1. Assume Emergencies Will Cost More Than You Think
You never know when you suddenly might find yourself needing to buy a new washing machine, replace a car, or fork out on a costly medical expense.

The clients we advise in Stamford come from a range of backgrounds and financial situations, so the advice we give varies regarding what percentage of their assets should be set aside for emergencies.

A good rule of thumb is 10-25%. However, you should speak to a qualified, experienced financial adviser in Stamford before making any firm decisions on how to deploy your assets.

2. Be Aware of the Tax Man
When you withdraw from a pension, you are usually able to take 25% of the amount tax-free. The remainder is taxed as income, and will be added to any other income you have that can be taxed.

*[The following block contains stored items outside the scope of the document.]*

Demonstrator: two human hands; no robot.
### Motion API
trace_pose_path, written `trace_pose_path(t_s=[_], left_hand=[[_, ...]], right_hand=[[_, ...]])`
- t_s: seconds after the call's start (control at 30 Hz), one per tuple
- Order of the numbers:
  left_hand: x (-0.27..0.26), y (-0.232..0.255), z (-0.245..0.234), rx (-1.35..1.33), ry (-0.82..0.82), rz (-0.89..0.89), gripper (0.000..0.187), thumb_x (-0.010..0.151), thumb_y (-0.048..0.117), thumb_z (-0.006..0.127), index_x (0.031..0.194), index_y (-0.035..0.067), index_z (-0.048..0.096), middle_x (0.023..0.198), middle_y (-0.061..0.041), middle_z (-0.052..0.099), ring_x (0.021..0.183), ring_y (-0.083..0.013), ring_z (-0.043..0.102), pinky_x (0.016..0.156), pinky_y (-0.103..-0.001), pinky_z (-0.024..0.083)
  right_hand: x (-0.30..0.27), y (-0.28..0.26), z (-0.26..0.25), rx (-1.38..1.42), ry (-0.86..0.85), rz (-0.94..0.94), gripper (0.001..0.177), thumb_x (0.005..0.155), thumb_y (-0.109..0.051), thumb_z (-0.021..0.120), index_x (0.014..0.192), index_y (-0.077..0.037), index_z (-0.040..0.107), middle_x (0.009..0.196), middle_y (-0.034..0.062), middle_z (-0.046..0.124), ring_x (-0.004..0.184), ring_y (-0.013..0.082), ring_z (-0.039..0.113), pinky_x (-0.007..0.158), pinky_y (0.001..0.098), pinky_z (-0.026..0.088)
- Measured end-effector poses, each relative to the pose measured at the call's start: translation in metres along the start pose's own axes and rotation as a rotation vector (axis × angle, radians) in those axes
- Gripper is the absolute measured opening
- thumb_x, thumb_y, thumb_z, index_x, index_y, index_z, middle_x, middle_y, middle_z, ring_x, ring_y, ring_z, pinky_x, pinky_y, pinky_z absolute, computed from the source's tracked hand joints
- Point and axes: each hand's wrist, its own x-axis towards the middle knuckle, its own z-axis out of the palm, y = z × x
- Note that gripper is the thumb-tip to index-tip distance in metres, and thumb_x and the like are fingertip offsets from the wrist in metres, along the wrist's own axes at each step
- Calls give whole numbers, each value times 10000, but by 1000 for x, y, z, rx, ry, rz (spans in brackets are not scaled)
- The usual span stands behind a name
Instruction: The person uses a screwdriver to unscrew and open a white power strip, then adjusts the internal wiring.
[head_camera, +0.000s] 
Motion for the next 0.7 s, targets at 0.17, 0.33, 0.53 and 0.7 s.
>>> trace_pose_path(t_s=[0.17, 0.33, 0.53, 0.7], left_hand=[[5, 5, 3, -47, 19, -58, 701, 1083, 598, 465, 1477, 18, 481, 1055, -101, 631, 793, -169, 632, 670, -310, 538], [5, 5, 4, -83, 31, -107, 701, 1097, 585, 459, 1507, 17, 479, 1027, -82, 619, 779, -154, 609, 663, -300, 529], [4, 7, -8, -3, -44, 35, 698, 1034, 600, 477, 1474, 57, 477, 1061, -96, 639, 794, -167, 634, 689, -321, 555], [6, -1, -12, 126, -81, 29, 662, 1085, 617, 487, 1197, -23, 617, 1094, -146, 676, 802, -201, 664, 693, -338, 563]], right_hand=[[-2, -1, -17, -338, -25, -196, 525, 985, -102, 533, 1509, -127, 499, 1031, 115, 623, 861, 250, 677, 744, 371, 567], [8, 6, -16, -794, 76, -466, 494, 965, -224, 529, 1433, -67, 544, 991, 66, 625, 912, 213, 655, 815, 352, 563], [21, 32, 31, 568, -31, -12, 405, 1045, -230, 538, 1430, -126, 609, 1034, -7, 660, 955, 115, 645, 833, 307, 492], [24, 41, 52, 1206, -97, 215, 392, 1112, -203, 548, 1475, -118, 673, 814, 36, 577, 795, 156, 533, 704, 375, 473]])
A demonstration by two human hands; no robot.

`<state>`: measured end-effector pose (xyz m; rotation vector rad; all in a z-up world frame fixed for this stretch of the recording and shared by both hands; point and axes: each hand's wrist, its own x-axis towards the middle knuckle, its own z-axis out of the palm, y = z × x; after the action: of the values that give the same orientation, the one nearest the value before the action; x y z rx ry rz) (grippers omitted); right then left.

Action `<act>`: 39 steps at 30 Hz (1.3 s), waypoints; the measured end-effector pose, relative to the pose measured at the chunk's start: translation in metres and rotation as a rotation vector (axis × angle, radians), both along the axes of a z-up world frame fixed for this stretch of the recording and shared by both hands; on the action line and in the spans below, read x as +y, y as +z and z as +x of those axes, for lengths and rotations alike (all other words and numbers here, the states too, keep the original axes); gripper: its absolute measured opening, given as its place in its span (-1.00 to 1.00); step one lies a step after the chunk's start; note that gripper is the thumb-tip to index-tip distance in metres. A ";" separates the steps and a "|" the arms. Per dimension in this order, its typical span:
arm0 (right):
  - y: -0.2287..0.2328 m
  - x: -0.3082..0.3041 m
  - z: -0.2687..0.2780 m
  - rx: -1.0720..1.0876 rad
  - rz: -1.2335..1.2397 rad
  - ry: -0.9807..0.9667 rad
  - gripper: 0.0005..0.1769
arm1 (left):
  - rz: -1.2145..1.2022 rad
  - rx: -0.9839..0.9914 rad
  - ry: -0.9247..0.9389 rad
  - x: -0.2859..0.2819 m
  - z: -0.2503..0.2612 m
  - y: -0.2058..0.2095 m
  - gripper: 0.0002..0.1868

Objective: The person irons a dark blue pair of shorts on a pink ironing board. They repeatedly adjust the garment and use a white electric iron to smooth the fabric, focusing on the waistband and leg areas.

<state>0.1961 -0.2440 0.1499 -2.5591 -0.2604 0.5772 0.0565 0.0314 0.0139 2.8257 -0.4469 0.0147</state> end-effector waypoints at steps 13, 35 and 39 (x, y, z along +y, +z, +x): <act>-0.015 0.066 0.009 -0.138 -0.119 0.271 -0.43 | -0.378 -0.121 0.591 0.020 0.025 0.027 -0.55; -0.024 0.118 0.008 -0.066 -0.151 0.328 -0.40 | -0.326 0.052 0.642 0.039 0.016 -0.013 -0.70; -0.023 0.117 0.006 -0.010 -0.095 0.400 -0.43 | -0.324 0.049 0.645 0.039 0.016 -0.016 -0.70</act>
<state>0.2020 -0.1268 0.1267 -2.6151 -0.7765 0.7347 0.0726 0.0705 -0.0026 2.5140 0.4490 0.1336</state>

This might put you in the 20% tax bracket, 40% or 45%. It varies according to your specific situation. It also matters when and how you choose to withdraw. For instance, it might be beneficial to spread your withdrawals over a number of tax years.

Again, speak to a local, reputable financial adviser in Stamford if you are unsure of the most beneficial route for you.

3. Address Debts

Nearly a third of mortgage-holders also have additional debts. If you are approaching retirement, it is usually sensible to try and pay off your debts so as to avoid additional interest charges. There can also be ways to do this in a tax-efficient manner.

4. Prioritise Needs Over Wants

Many people approaching retirement have noble ambitions to help others, particularly family members. They might want to pay off their children’s student debt, for instance, or give them money towards a deposit on a house.

These things are worthy, admirable ambitions. However, they should come secondary to your own needs. After all, you will not be helping your children at all if you pay off their student debt, only to impoverish yourself. You might then end up falling back on the people you helped in the first place! Look after yourself and your own financial plan first.